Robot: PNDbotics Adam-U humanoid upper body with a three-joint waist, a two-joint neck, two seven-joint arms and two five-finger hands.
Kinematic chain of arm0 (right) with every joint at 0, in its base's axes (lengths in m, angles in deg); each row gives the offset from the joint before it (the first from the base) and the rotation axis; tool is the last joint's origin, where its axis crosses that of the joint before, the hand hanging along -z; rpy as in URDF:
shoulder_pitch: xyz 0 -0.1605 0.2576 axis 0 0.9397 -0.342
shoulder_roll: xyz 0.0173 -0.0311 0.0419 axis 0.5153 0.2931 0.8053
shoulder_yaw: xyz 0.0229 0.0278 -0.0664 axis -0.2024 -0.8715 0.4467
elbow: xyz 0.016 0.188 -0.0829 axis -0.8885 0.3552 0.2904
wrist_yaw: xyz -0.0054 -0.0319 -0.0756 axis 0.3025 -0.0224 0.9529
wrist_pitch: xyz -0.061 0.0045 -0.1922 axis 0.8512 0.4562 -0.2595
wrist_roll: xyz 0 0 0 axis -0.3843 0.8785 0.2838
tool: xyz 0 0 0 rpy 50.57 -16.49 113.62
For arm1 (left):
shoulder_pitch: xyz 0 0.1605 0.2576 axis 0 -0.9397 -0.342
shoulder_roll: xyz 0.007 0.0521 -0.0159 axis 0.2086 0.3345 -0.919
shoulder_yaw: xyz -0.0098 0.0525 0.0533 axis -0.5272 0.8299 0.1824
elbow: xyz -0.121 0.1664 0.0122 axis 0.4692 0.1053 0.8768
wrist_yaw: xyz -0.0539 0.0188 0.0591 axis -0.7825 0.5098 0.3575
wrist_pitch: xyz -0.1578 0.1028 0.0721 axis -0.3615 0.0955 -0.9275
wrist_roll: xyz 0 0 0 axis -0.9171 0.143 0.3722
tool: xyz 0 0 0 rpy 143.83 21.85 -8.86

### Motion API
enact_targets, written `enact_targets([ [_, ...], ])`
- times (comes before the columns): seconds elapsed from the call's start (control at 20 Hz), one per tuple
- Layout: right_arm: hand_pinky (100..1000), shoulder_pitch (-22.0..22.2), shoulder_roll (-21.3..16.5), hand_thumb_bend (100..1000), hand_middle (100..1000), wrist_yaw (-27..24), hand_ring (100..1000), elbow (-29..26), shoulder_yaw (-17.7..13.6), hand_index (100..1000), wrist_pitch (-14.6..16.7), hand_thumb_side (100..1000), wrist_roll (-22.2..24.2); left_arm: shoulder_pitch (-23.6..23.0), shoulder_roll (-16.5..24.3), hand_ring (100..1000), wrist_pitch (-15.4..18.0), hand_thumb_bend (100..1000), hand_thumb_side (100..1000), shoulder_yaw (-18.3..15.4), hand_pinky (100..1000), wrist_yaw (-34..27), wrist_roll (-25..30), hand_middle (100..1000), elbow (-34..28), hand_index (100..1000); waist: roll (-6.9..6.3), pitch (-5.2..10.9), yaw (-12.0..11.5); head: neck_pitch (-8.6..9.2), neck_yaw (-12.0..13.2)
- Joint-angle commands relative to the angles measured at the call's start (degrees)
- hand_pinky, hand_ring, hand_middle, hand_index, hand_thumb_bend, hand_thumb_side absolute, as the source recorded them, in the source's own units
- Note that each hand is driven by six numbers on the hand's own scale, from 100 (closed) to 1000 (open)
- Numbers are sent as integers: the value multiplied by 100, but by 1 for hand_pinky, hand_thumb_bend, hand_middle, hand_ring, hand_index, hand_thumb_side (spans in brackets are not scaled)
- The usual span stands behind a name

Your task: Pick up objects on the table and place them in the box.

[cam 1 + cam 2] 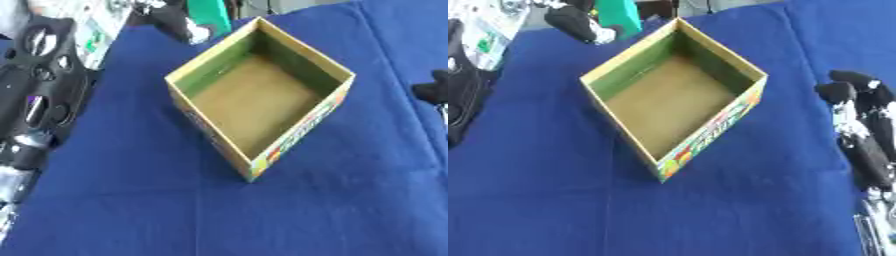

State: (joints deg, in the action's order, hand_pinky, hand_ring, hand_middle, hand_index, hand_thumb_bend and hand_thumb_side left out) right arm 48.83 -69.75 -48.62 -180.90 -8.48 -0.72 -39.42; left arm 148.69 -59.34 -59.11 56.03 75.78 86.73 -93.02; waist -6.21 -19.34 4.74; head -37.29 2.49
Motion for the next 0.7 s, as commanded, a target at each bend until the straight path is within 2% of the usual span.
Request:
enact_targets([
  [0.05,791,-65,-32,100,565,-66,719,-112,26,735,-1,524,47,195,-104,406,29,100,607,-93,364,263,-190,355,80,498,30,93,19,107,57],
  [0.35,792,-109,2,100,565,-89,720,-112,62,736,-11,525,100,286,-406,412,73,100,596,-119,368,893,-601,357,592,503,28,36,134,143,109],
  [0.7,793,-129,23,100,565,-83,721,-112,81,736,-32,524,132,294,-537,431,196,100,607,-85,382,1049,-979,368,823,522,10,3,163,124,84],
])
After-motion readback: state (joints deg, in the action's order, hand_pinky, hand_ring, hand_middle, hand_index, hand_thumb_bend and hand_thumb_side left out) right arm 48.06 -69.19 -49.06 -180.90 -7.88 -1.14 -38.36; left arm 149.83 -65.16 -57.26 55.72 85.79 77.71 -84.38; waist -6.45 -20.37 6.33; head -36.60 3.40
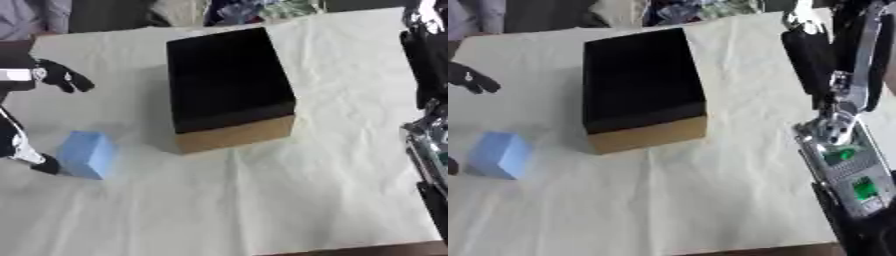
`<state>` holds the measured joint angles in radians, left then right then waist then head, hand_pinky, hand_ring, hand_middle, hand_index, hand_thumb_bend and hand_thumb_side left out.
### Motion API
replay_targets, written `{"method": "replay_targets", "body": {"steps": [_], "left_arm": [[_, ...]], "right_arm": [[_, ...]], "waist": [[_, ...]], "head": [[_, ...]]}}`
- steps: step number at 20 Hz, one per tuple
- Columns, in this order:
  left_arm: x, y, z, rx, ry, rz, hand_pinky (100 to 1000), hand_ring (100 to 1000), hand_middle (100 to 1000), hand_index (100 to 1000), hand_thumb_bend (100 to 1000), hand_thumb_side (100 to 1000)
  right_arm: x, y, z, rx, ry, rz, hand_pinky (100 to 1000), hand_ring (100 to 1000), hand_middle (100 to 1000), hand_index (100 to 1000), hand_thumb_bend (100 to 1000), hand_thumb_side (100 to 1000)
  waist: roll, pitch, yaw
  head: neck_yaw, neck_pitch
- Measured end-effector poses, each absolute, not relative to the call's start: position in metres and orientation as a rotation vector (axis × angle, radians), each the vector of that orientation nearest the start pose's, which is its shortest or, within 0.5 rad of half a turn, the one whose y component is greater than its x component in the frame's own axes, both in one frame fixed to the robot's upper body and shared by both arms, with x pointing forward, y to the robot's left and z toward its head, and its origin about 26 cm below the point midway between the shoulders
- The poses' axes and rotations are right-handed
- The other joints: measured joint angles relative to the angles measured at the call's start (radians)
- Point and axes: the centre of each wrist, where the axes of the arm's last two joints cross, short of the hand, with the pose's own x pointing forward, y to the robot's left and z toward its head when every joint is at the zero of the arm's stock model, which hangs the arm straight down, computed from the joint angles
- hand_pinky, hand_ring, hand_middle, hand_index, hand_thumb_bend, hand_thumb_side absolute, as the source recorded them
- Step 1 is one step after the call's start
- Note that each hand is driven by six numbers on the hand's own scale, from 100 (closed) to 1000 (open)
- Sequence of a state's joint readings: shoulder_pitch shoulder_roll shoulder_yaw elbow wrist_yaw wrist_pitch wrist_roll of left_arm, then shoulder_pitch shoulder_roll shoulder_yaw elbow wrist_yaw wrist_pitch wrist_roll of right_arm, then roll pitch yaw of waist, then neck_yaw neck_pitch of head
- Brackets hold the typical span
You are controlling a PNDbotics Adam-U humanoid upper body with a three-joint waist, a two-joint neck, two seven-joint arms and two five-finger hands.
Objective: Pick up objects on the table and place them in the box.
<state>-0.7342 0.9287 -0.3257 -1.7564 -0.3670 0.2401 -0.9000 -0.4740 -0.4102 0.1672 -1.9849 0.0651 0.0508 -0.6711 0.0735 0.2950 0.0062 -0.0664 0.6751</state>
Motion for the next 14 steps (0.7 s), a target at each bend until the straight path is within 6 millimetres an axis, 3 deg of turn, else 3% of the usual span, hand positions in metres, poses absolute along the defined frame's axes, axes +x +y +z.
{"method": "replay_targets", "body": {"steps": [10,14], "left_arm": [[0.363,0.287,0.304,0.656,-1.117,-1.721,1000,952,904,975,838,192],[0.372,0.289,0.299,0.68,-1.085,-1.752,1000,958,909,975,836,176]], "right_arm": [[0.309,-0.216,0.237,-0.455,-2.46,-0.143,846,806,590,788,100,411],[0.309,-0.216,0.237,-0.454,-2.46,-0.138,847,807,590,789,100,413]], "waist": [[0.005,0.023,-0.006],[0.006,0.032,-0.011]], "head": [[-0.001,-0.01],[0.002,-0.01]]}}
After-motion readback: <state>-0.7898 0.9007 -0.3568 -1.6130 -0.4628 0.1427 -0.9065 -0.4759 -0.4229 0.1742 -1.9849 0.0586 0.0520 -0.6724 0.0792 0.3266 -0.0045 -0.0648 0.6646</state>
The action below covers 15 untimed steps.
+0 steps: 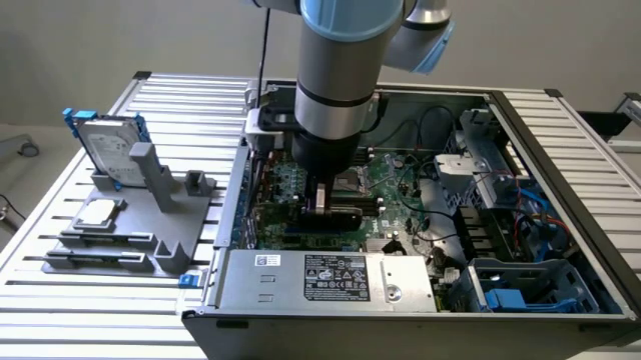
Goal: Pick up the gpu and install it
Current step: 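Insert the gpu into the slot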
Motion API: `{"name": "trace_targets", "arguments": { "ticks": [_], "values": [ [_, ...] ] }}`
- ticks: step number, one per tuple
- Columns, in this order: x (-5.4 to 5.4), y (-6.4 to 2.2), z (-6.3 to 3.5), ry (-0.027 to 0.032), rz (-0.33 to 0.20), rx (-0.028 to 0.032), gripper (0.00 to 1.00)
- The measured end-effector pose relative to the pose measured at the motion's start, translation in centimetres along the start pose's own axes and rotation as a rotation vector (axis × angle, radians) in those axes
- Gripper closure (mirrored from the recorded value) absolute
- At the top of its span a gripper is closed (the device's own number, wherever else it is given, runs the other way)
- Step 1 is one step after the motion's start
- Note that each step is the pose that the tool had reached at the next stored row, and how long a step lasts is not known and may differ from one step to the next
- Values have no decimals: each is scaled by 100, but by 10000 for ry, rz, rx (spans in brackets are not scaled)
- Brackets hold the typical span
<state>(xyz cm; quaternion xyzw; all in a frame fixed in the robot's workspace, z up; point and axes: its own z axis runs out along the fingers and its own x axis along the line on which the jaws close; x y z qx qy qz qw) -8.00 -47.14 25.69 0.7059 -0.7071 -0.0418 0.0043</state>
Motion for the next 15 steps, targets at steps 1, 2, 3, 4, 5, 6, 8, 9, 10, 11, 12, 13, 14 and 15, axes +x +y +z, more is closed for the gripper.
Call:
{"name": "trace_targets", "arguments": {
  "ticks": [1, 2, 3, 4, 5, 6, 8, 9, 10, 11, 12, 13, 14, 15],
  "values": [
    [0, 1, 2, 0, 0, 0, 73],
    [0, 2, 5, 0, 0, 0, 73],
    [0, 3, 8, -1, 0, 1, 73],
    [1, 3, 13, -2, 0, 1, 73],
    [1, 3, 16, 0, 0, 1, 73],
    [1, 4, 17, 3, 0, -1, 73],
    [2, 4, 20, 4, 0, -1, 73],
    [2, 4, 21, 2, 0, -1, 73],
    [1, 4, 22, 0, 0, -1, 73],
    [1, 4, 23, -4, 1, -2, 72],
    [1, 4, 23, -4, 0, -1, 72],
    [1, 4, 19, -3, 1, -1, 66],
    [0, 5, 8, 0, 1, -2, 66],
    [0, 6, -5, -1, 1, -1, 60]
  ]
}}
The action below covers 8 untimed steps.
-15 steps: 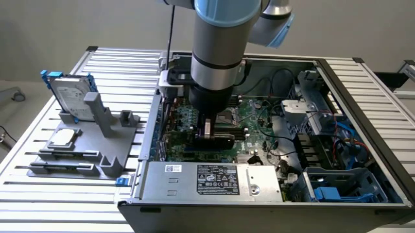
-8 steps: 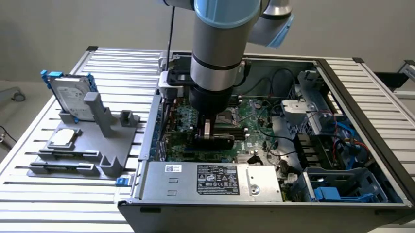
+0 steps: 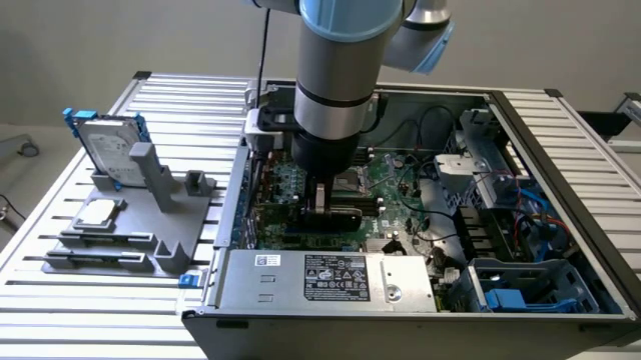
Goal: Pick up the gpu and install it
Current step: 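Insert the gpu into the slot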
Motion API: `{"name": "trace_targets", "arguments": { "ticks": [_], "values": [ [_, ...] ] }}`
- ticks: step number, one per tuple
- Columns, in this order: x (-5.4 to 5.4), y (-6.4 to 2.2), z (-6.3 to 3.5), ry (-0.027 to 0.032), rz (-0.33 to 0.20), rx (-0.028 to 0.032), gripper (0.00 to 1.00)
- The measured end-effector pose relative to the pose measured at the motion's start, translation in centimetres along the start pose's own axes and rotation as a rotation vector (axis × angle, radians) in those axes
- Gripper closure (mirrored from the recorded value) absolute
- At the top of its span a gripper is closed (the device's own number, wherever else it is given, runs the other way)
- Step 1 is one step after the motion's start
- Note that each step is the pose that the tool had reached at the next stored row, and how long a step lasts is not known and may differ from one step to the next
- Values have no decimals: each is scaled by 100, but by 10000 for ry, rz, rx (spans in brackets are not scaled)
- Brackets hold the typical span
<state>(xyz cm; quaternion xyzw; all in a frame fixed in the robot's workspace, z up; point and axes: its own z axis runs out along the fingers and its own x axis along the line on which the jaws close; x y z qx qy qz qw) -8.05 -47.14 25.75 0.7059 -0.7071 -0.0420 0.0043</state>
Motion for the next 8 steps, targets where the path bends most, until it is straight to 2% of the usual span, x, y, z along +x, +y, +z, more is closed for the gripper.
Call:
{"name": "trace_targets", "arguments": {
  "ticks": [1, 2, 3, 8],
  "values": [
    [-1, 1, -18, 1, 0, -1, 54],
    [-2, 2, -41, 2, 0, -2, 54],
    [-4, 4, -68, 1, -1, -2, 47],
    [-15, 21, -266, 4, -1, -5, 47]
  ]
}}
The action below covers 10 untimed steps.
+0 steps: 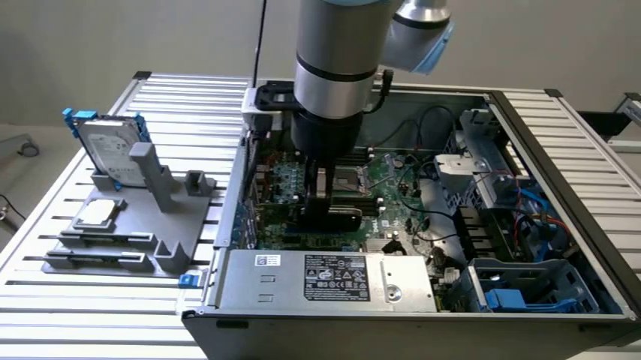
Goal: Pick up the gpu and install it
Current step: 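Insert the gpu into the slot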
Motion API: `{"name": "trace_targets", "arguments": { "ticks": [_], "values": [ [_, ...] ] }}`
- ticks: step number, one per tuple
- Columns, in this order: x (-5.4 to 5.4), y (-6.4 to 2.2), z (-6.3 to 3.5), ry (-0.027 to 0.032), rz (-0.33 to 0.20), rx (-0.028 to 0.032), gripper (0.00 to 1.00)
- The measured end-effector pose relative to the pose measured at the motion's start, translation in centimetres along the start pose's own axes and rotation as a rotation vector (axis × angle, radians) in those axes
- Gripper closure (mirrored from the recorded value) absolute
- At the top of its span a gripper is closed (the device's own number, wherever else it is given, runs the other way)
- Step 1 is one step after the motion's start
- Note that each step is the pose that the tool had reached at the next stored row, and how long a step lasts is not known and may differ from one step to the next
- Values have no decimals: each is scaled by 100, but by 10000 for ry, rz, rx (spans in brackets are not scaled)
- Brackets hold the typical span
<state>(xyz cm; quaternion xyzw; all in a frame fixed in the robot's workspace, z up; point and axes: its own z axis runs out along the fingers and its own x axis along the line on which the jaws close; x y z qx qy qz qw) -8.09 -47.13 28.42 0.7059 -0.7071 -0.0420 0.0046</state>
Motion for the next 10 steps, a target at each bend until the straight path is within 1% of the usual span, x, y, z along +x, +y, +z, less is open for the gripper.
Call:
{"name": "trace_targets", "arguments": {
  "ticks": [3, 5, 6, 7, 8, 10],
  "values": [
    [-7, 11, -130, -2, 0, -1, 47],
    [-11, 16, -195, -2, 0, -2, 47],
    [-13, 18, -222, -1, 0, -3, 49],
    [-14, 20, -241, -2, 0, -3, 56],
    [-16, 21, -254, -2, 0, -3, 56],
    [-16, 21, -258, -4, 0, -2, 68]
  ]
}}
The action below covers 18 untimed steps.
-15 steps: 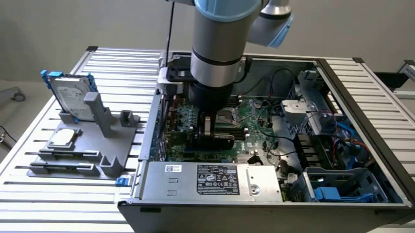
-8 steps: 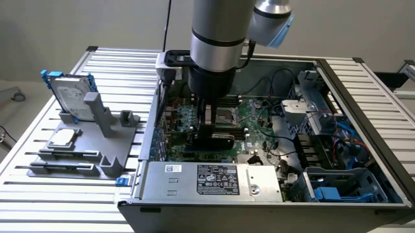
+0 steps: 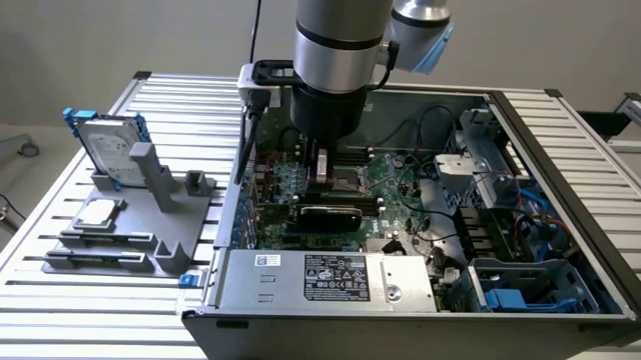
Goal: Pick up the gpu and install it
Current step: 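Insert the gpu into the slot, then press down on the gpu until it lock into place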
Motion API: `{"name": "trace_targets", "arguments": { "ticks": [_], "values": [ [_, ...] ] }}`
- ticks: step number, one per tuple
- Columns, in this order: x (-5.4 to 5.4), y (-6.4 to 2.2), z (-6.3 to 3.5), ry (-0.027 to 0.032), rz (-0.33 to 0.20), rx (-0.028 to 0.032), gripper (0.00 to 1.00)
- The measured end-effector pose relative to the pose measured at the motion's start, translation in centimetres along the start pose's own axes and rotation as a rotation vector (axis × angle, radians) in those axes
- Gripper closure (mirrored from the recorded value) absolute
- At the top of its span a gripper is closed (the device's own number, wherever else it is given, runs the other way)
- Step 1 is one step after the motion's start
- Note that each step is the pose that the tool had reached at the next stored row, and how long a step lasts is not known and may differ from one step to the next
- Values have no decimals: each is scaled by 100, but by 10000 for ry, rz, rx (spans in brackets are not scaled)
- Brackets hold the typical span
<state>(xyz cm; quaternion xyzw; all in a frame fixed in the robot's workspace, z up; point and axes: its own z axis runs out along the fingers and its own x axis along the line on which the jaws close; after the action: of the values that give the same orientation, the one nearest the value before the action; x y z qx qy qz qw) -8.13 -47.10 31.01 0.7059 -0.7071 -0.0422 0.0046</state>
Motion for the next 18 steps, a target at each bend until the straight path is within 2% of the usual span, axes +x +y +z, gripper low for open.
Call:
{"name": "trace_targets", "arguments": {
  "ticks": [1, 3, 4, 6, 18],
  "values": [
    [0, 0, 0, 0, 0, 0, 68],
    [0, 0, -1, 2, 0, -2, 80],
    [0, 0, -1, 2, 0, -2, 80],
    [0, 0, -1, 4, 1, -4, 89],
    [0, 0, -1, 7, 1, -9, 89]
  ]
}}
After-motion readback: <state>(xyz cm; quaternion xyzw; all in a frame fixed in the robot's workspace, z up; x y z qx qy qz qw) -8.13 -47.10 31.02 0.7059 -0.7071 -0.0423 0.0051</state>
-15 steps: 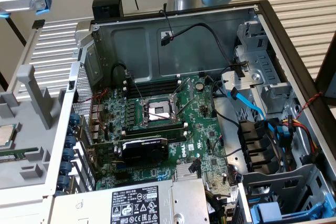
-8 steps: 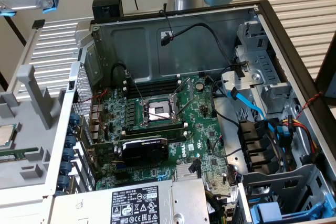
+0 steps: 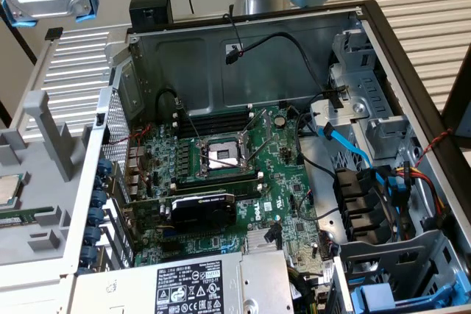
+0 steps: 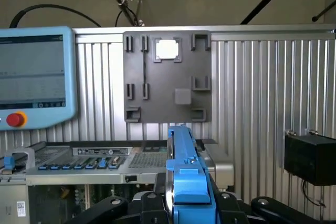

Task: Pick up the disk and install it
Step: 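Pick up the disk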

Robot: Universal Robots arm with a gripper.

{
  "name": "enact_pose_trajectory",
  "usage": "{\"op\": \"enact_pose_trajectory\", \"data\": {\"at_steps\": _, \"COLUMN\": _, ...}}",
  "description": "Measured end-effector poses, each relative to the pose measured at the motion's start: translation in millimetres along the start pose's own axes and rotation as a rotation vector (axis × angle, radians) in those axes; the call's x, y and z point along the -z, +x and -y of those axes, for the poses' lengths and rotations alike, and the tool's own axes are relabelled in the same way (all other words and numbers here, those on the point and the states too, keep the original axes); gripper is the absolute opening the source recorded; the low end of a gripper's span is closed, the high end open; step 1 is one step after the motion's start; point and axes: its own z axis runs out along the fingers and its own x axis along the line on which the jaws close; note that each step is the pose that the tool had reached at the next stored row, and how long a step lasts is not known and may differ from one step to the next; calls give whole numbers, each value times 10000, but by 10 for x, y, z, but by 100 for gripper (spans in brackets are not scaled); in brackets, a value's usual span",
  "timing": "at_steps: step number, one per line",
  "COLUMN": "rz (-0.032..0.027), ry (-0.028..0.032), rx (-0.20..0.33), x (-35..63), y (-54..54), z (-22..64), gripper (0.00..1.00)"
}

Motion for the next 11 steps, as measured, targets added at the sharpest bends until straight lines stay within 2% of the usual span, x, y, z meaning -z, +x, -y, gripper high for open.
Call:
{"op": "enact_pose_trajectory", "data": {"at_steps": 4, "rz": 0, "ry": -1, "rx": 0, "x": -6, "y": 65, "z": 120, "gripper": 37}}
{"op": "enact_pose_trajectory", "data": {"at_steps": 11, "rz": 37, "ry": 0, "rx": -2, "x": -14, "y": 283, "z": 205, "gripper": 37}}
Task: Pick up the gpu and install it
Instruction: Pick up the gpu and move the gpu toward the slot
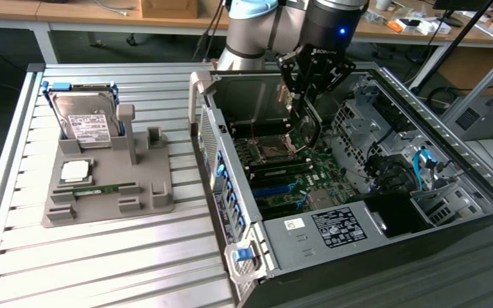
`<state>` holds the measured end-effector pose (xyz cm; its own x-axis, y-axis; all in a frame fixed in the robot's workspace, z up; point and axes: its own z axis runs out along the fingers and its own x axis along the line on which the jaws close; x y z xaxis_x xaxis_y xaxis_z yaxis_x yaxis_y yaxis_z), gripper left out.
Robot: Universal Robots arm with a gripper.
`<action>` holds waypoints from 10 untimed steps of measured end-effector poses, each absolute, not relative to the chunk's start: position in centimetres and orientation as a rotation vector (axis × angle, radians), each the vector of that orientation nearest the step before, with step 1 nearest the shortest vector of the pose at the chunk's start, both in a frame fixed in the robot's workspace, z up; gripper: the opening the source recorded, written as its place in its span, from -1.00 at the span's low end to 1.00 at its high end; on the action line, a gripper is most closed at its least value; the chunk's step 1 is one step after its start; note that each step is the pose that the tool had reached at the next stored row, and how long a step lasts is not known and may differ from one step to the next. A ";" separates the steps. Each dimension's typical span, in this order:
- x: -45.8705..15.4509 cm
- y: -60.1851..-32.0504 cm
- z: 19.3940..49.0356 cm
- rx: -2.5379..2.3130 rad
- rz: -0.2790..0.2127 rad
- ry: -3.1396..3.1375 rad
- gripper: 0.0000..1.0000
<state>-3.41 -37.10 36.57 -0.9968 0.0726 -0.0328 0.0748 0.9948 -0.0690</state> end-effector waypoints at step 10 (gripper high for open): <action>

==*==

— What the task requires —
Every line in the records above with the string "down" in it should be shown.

— Answer to the exercise —
- Point and axes: the centre of each wrist, where the axes of the arm's last two joints cross, short of the hand, with the pose's own x pointing forward, y to the robot's left and z toward its head when every joint is at the zero of the arm's stock model, which hangs the arm straight down, computed from the joint angles
Current step: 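Insert the gpu into the slot, then press down on the gpu until it lock into place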

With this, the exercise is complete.